The child tax credit, based on parents’ income and number of dependent children, changed significantly this year after the American Rescue Plan Act passed, increasing access and refund amounts for qualifying families. In April, the White House proposed the American Families Act, which would make that change permanent.
A new report from USAFacts breaks down how the child tax works, and which states are benefitting the most.
The child tax credit was originally set at $500 per child in 1998, raised to $1,000 in 2001 and capped at $1,400 in 2017. It was a nonrefundable credit, meaning that rather than receiving a check for the cash amount, families had the money applied directly to the amount they owed in federal taxes.

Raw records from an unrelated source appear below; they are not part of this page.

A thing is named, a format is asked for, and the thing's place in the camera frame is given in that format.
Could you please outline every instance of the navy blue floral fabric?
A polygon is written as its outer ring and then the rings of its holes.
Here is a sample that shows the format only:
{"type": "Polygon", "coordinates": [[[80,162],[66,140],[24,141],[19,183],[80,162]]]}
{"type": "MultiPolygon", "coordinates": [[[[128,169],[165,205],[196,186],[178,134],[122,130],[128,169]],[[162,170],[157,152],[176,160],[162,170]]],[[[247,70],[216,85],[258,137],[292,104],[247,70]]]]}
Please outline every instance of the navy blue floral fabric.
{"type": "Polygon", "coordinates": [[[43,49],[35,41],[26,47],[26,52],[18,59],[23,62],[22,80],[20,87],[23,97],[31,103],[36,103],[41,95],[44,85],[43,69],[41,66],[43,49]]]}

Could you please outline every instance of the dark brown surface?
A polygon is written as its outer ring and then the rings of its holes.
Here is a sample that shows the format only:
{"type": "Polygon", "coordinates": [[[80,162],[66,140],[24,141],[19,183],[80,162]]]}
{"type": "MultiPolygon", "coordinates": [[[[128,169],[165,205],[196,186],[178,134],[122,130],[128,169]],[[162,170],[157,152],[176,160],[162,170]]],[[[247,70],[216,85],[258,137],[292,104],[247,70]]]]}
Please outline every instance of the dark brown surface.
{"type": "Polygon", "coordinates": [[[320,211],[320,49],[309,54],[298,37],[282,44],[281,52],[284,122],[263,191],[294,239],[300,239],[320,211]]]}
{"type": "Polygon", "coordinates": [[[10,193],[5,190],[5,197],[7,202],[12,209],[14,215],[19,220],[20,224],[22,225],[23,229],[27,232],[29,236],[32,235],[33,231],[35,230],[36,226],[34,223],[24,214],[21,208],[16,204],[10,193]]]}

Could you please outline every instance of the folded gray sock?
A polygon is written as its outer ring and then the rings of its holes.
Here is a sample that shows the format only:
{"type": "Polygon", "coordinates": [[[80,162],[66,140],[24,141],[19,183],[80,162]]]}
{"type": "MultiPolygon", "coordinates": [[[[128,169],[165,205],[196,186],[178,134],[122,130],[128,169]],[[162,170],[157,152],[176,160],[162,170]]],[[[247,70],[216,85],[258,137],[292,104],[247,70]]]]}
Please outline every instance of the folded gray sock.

This meant upper and middle class families got the most benefit out of the credit, as lower-income families often didn’t pay enough in federal taxes to receive the full value of the refund.
The American Rescue Plan Act raised the eligibility age from 16 to 17, increased the credit to $3,000 for every child older than six, and provided $3,600 per younger child. The credit was also made fully refundable, and income requirements were removed, allowing low-income families to benefit from the program.
The new credits began being distributed monthly in July. In August, Utah saw the greatest direct average child tax advance payments at $515. Idaho and South Dakota were the next highest, at $488 and $480 respectively. The District of Columbia received the lowest average payment at $383, followed by Massachusetts and Connecticut at $387 and $395.